### Work item
Among the entries below, how many lines hold the word "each"? Reply with the number only.

### Data for analysis
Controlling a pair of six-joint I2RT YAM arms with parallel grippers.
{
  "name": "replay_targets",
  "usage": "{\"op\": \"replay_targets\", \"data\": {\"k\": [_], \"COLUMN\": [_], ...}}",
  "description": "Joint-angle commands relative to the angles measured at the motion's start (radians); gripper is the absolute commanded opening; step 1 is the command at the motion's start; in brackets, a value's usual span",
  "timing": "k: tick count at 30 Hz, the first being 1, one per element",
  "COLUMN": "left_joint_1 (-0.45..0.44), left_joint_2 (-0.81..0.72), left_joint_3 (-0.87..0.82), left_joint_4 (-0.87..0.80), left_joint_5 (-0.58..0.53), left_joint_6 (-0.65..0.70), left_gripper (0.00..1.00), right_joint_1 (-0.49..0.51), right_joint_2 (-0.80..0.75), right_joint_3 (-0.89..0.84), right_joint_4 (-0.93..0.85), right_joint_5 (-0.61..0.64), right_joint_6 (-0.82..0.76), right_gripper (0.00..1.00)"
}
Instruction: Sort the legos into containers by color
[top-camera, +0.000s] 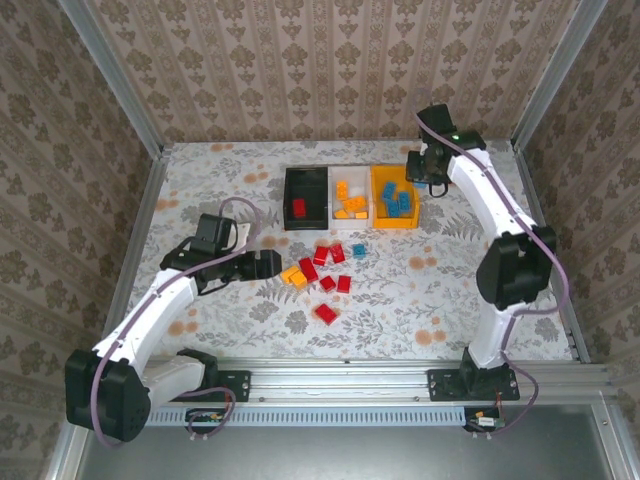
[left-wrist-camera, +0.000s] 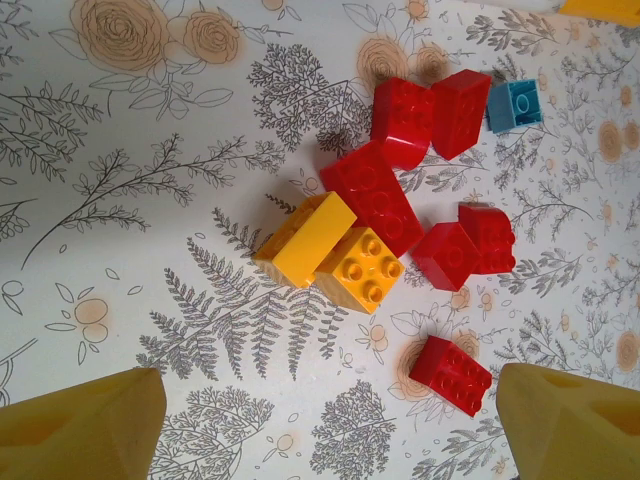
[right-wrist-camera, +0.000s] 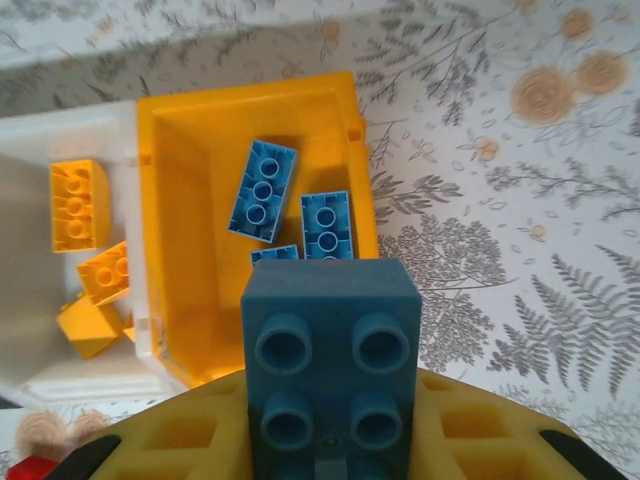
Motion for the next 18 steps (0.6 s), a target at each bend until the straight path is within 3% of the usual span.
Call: {"op": "replay_targets", "data": {"k": [1, 11, 18], "left_joint_1": [0.008, 0.007, 0.007], "left_joint_2": [-0.008, 0.003, 0.017], "left_joint_3": [-0.014, -0.016, -0.019], "left_joint_4": [-0.011, -0.006, 0.008], "left_joint_5": [0.012, 0.009, 0.012], "left_joint_6": [-0.014, -0.014, -0.017], "left_gripper": [0.88, 0.88, 0.89], "right_joint_1": [0.001, 0.001, 0.000], "right_joint_2": [0.079, 0.283, 0.277], "right_joint_3": [0.075, 0.166, 0.171], "right_joint_4": [-0.057, -0.058, -0.054], "right_joint_5": [-0.038, -0.051, -0.060], "right_joint_6": [-0.014, -0.020, -0.019], "right_gripper": [0.31, 0.33, 0.58]}}
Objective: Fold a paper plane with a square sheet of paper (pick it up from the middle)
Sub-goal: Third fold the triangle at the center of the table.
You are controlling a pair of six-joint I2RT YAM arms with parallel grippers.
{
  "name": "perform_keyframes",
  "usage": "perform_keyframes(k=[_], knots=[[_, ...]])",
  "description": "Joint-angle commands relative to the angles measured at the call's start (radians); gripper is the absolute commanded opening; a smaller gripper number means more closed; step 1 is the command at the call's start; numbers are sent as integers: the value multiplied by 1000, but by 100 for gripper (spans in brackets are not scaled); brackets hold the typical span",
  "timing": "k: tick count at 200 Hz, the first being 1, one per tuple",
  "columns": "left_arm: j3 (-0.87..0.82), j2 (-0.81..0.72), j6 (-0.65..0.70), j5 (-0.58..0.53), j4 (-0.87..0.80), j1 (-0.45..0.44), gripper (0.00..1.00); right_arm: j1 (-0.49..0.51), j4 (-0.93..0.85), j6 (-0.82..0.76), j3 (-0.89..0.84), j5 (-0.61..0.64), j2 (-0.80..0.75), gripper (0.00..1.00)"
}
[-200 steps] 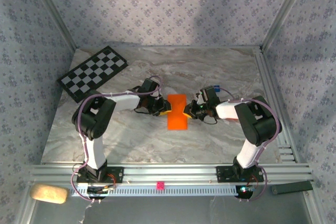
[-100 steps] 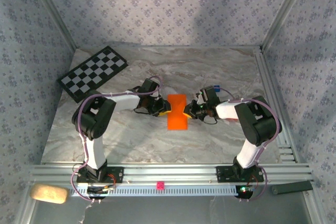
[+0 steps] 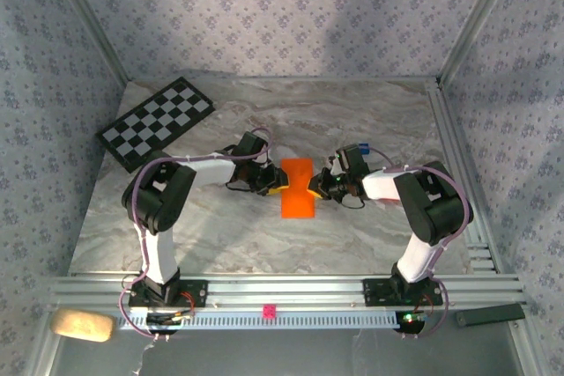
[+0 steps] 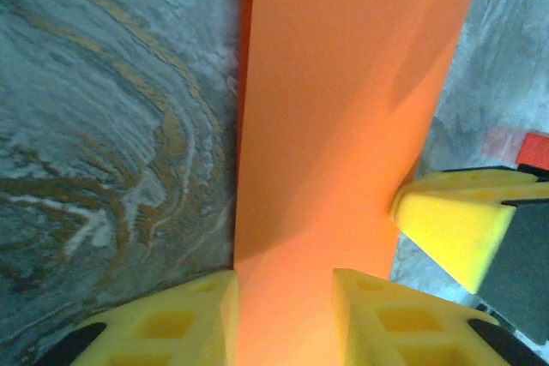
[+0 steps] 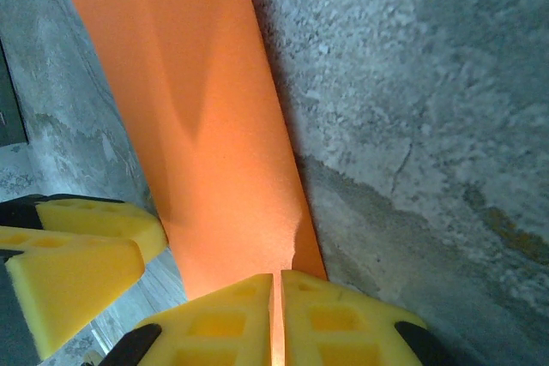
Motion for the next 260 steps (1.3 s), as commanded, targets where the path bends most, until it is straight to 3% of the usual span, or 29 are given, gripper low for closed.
perform_keyframes(k=[1, 60, 153, 208, 260], knots=[[-10, -32, 5, -44, -28, -6, 36, 4, -138, 13, -52, 78, 29, 13], [18, 14, 0, 17, -23, -9, 37, 7, -133, 16, -49, 72, 38, 13], [27, 21, -6, 34, -15, -13, 26, 8, -139, 19, -49, 78, 34, 13], [-17, -24, -50, 35, 57, -4, 33, 10, -144, 17, -50, 79, 30, 13], [-90, -35, -154, 88, 179, 7, 33, 13, -143, 20, -46, 80, 30, 13]])
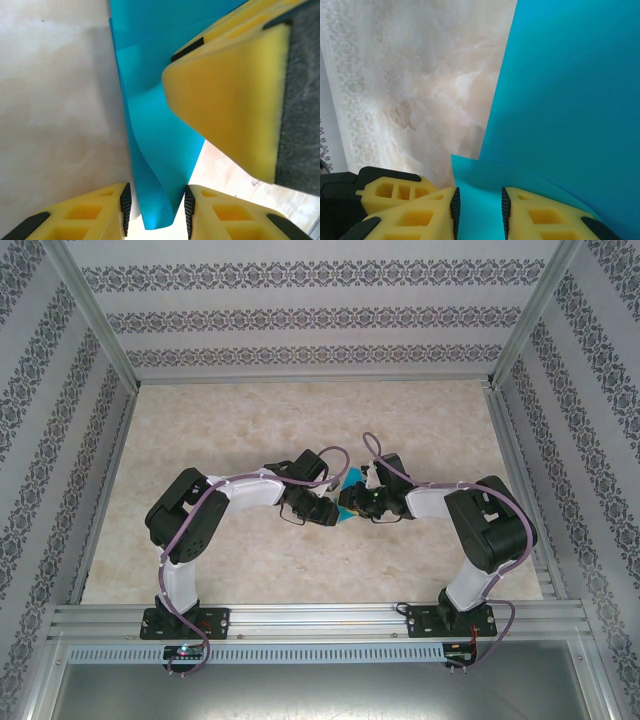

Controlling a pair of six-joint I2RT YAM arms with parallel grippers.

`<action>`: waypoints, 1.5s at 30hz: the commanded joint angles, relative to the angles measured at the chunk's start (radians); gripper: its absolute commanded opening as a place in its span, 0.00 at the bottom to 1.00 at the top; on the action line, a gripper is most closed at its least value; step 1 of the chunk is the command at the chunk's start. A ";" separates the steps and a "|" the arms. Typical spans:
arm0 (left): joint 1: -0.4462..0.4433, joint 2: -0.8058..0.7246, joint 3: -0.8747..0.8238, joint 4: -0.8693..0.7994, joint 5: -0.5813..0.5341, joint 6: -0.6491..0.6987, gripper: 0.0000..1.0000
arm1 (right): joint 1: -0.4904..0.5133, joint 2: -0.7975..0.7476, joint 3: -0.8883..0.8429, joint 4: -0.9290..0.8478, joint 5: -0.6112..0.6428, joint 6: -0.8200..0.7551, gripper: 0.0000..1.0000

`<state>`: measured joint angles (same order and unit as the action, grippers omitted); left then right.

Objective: Fold a paper plane with a square sheet of paper (pick it up from the middle)
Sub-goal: Third fold the triangle at the center of the table.

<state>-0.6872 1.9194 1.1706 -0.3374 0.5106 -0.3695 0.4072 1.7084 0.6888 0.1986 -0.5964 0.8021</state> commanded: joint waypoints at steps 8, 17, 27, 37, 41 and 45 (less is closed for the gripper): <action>-0.017 -0.050 0.014 0.006 -0.010 0.064 0.37 | -0.009 0.017 -0.008 0.007 -0.031 -0.007 0.31; -0.023 -0.023 0.024 0.004 0.016 0.069 0.32 | -0.012 0.017 -0.009 0.016 -0.040 -0.003 0.30; -0.023 0.020 0.047 -0.021 0.030 0.073 0.27 | -0.016 0.019 -0.016 0.022 -0.047 -0.004 0.31; -0.023 0.042 0.069 -0.041 0.000 0.079 0.22 | -0.018 0.014 -0.020 0.024 -0.054 -0.007 0.30; -0.023 0.052 0.080 -0.048 -0.012 0.083 0.20 | -0.017 0.010 -0.020 0.023 -0.056 -0.008 0.30; -0.020 0.062 0.080 -0.047 -0.019 0.086 0.18 | -0.019 0.002 -0.021 0.016 -0.055 -0.013 0.30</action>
<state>-0.6994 1.9606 1.2266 -0.3569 0.5106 -0.3130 0.3988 1.7149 0.6823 0.2131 -0.6304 0.8021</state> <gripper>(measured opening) 0.185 0.303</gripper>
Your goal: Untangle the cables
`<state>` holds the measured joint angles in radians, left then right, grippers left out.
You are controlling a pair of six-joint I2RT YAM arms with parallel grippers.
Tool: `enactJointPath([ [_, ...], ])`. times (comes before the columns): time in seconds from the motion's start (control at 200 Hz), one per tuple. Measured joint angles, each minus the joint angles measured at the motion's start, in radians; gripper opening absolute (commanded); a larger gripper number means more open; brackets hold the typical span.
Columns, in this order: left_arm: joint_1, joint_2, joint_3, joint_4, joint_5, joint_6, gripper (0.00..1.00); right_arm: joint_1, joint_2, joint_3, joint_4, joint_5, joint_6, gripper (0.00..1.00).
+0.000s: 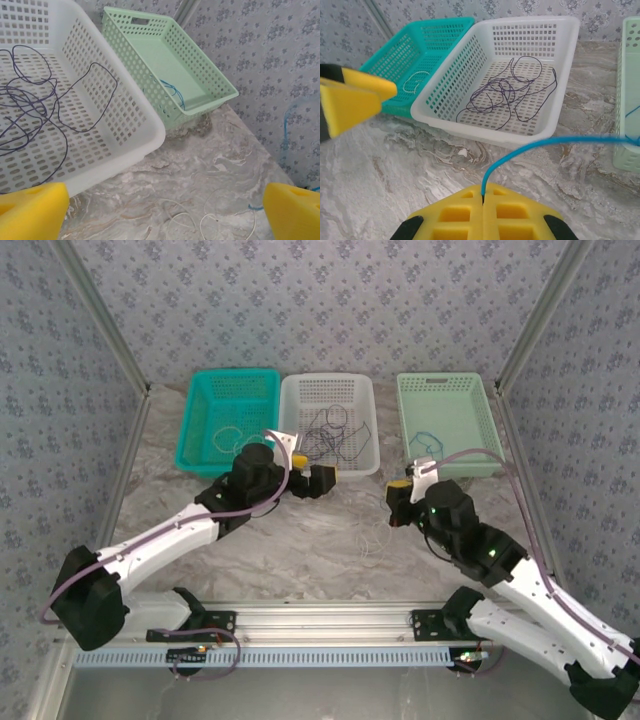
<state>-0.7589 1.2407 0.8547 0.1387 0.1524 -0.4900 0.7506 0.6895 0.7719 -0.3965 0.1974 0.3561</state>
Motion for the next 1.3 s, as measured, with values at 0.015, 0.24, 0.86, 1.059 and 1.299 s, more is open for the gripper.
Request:
enactJointPath([
  [0.015, 0.0, 0.0, 0.0, -0.001, 0.001, 0.001, 0.98, -0.006, 0.0, 0.004, -0.002, -0.008, 0.003, 0.0],
  [0.24, -0.013, 0.033, -0.012, -0.008, 0.02, 0.015, 0.95, -0.082, 0.063, 0.09, -0.036, -0.098, 0.022, 0.0],
  [0.86, -0.04, 0.072, -0.014, -0.04, 0.03, 0.056, 0.95, -0.697, 0.813, 0.664, -0.286, -0.34, -0.175, 0.0],
  [1.059, -0.04, 0.072, -0.014, -0.063, 0.018, 0.072, 0.96, -0.755, 1.195, 0.939, -0.39, -0.354, -0.235, 0.06],
  [1.299, -0.04, 0.071, -0.018, -0.079, 0.007, 0.086, 0.97, -0.766, 1.404, 1.075, -0.502, -0.313, -0.241, 0.66],
])
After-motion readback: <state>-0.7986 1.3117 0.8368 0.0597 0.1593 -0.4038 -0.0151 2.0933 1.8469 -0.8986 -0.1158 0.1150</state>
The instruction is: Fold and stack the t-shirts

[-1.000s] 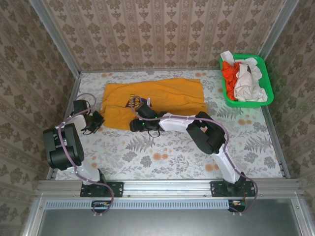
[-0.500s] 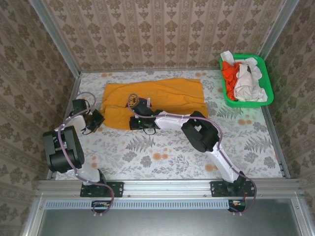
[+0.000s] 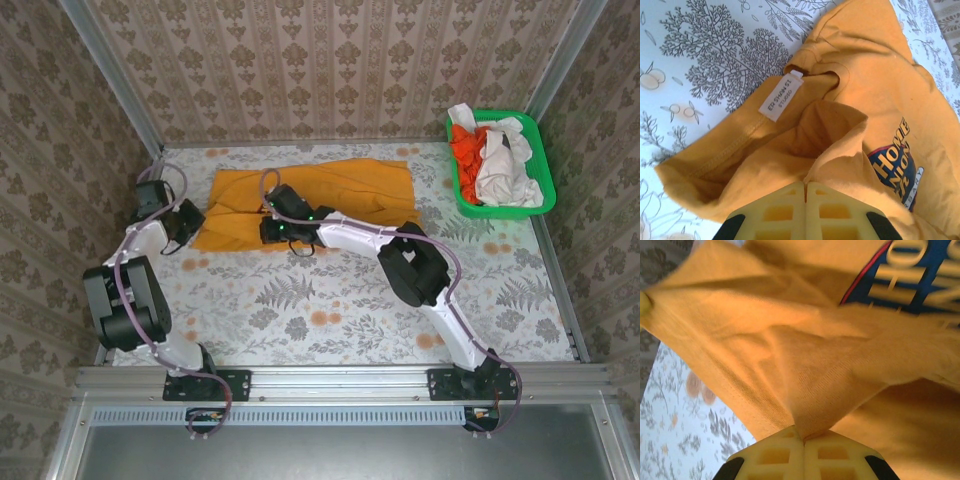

### Written answer
2